#### WHAT TO WORK ON:
There is material below. Print exactly the lines starting at the line with "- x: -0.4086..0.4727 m" and ending at the line with "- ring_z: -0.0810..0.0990", ends included, and no others.

+ + + +

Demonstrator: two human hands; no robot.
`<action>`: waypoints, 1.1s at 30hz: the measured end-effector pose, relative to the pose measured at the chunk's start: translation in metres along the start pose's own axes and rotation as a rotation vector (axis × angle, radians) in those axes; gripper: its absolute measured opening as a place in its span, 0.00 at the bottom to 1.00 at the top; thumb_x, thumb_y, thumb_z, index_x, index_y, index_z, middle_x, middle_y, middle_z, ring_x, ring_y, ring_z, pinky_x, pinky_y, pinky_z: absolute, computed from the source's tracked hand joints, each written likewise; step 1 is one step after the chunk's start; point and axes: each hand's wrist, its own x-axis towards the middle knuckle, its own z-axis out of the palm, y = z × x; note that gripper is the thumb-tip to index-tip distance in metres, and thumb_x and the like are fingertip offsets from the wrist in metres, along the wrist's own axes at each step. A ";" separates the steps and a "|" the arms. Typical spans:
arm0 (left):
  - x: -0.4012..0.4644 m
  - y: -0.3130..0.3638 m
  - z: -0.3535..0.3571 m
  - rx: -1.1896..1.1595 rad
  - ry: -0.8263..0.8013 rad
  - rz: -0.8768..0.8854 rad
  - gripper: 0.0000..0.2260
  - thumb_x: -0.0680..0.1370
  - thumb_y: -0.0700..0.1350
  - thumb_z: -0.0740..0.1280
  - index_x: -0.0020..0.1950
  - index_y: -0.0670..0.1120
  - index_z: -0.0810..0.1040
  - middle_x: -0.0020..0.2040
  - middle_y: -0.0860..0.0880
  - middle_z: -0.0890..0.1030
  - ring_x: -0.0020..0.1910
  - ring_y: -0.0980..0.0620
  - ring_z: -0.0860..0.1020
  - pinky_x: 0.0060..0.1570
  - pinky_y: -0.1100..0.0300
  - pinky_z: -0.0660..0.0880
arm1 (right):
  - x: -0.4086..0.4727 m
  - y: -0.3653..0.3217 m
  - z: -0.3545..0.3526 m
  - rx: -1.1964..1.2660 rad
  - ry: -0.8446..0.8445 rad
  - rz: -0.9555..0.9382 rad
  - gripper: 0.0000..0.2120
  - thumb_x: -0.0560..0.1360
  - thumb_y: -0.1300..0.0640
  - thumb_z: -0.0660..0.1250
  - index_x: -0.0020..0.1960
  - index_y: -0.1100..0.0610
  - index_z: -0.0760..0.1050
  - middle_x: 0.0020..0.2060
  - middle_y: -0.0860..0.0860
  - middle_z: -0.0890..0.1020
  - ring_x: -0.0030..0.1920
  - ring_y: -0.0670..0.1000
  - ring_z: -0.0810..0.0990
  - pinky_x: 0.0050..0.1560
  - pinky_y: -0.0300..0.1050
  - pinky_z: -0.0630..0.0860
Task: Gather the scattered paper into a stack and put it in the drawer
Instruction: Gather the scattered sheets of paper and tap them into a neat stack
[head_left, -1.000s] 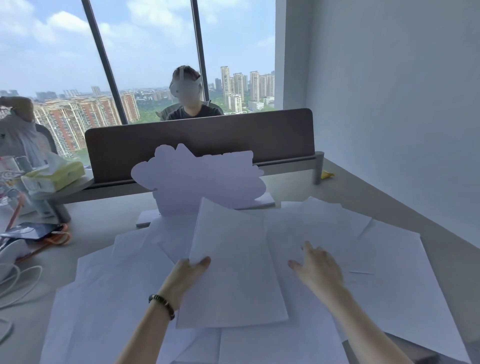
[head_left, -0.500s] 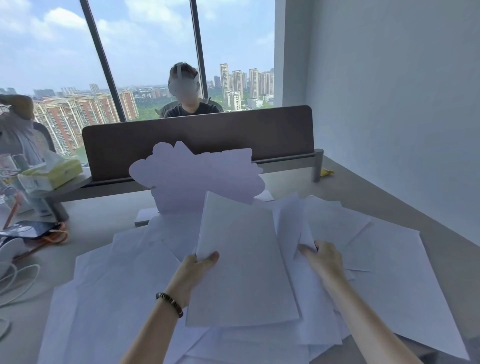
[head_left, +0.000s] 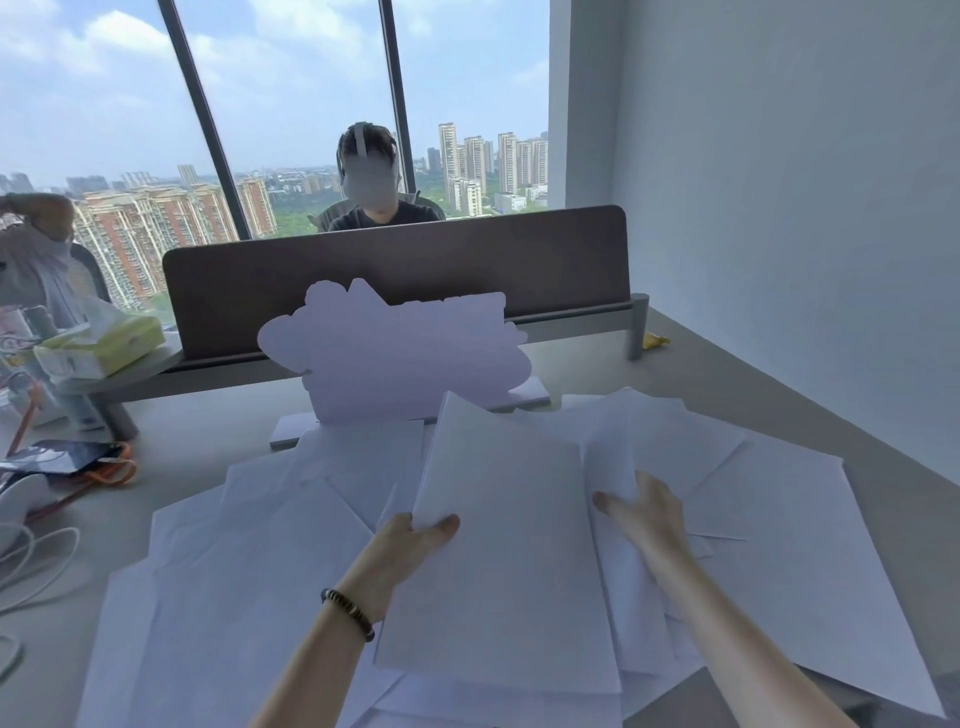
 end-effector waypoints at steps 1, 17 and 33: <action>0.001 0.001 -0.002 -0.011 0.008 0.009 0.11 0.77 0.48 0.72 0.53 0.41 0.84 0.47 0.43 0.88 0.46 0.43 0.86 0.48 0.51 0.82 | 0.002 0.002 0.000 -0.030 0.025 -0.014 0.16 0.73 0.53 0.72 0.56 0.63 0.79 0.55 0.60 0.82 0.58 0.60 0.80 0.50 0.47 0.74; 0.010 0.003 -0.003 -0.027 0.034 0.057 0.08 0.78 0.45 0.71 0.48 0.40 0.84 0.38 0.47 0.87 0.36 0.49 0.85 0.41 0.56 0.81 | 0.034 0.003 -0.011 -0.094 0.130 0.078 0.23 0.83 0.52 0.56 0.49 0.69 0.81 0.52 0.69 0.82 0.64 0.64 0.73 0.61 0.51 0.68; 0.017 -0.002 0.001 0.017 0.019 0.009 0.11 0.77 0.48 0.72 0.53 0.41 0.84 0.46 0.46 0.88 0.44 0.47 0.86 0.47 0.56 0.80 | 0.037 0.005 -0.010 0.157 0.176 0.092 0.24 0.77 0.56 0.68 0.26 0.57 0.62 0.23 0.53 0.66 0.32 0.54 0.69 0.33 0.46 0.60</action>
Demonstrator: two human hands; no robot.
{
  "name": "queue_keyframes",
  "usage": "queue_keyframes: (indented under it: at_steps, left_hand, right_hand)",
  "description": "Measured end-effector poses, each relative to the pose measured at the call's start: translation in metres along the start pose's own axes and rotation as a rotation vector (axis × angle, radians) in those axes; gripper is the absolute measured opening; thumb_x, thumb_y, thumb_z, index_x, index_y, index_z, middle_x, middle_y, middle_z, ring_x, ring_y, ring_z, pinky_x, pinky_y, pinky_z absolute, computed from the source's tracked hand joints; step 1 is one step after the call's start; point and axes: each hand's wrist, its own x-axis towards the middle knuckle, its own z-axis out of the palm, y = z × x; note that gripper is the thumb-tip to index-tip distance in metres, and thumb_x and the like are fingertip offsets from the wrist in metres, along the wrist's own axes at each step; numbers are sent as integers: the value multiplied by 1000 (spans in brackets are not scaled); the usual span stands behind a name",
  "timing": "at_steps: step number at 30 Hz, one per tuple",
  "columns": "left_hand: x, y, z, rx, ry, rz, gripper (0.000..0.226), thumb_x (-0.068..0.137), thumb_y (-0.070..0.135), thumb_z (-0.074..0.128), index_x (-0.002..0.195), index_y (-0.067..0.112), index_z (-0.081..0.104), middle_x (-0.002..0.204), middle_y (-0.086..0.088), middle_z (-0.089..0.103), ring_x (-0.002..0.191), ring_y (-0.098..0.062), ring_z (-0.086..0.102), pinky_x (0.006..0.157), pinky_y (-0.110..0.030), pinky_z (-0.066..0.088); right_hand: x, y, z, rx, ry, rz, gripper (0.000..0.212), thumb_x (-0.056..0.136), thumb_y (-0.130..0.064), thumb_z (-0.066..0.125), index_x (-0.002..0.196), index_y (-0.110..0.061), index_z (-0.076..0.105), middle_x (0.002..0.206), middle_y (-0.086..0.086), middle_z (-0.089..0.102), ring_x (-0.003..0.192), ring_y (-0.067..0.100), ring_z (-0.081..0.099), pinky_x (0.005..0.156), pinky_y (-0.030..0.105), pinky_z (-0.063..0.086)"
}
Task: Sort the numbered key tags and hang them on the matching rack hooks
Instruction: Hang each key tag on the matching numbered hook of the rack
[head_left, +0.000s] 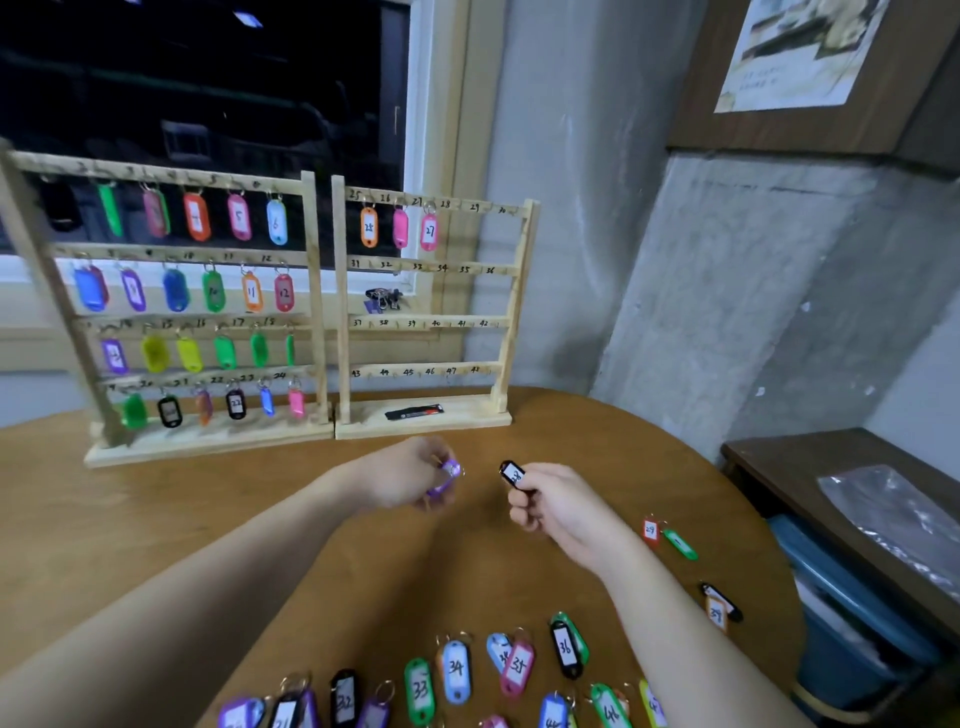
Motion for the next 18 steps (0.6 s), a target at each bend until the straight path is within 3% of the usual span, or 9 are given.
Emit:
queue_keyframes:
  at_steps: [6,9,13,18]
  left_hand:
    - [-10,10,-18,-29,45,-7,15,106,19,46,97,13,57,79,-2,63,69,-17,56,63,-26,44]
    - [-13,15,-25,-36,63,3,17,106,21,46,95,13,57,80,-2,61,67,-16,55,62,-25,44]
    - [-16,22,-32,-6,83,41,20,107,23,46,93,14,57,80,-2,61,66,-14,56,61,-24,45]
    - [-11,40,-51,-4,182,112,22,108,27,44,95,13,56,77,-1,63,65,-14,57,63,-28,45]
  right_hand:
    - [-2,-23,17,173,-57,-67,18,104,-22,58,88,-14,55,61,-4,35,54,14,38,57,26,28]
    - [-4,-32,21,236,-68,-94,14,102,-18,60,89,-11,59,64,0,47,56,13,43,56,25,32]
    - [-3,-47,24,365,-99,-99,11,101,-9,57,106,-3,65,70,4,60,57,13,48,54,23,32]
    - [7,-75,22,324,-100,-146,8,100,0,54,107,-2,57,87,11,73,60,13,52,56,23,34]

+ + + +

#### RESULT:
  - x: -0.4086..0.4727 m
  - y: -0.3653..0.3217 m
  - z: -0.3545..0.3526 m
  - rx: -1.1964..1.2660 rad
  - ry: -0.8446..0.8445 rad
  - rz: -0.9555..0.9382 rad
  - gripper: 0.0000..0.2120
  - thumb_x: -0.0560..0.1360
  - thumb_y: -0.1300..0.0640
  - thumb_z: -0.0660..0.1250
  - index_x: -0.0020..0.1960
  - index_y: -0.1100..0.0610
  - index_z: -0.0760..0.1050
  - middle_x: 0.0020..0.2060
  - middle_y: -0.0860..0.0860
  - middle_z: -0.0890..0.1020
  - ring_x: -0.0030..0.1920
  - ring_y: -0.0670..0.1000
  - ring_z: -0.0810..0.0990

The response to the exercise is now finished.